King of Friday's Men (1948) is an Irish play in three acts by Michael Joseph (M.J.) Molloy and is considered his first masterpiece. The first production was on October 18, 1948, in the Abbey Theatre in Dublin, Ireland.

== Plot ==
The story is set in 1787, in Ireland, where a young woman, Una Brehony, is rescued by an aged man, Bartley Dowd, from an Anglo-Irish landlord, Caesar French, who sought her "for the first night" before she was marry her future husband, which was disturbing and frightful. Dowd, although an elderly man, is capable of fighting with the shillelagh or wooden walking stick in the process of rescuing her.
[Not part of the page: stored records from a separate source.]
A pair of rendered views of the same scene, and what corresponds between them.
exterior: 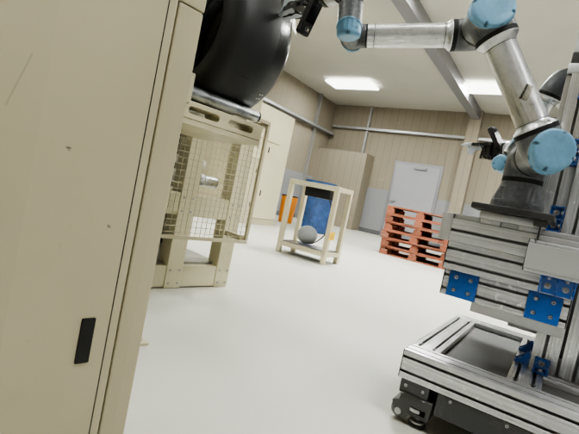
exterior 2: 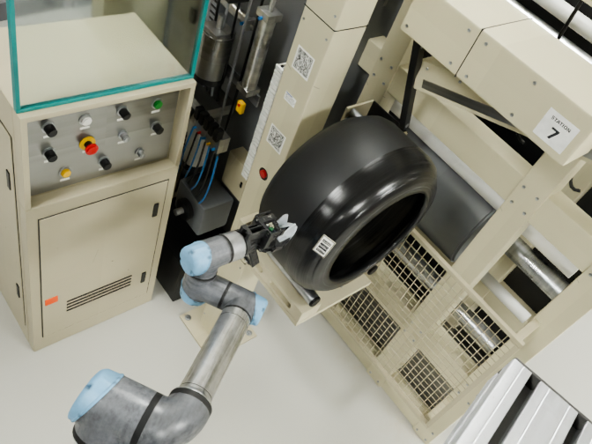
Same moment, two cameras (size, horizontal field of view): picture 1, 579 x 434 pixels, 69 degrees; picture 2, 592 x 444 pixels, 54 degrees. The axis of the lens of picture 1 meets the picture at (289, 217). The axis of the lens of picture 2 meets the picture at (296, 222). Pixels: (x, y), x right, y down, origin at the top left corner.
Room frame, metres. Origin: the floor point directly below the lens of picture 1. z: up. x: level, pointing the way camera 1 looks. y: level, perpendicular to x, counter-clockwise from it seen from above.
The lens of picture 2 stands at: (1.33, -0.93, 2.40)
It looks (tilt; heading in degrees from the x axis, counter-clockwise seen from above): 45 degrees down; 81
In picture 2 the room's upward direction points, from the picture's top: 24 degrees clockwise
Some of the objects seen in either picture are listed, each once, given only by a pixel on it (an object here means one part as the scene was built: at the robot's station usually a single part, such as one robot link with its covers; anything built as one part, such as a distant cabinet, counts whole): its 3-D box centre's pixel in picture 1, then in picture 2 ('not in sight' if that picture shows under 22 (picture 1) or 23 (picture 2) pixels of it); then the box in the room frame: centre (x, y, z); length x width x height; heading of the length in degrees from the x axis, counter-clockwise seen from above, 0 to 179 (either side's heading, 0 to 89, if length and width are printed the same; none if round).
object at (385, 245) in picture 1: (420, 236); not in sight; (6.70, -2.13, 0.39); 1.10 x 0.75 x 0.78; 60
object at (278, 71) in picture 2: not in sight; (266, 126); (1.36, 0.62, 1.19); 0.05 x 0.04 x 0.48; 48
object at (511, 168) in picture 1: (528, 158); not in sight; (1.32, -0.69, 0.88); 0.13 x 0.12 x 0.14; 169
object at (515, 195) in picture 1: (519, 195); not in sight; (1.32, -0.69, 0.77); 0.15 x 0.15 x 0.10
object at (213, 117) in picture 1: (219, 120); (277, 273); (1.55, 0.32, 0.83); 0.36 x 0.09 x 0.06; 138
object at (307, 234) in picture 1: (314, 220); not in sight; (4.46, -0.27, 0.40); 0.60 x 0.35 x 0.80; 57
The story has twist and turns as Brehony has actually used Dowd to rescue the man she actually loves, her future husband.

The play brings up the issue of claims that feudal lords had Droit du seigneur or lus primae noctis (right to the first night) from serfs in medieval Europe. Dowd beings to see himself a servant of the Christian messiah, one of the men of "The King of Friday's Men". An ancient prayer in Ireland refers to Jesus as "The King of Friday" due to his death on Good Friday.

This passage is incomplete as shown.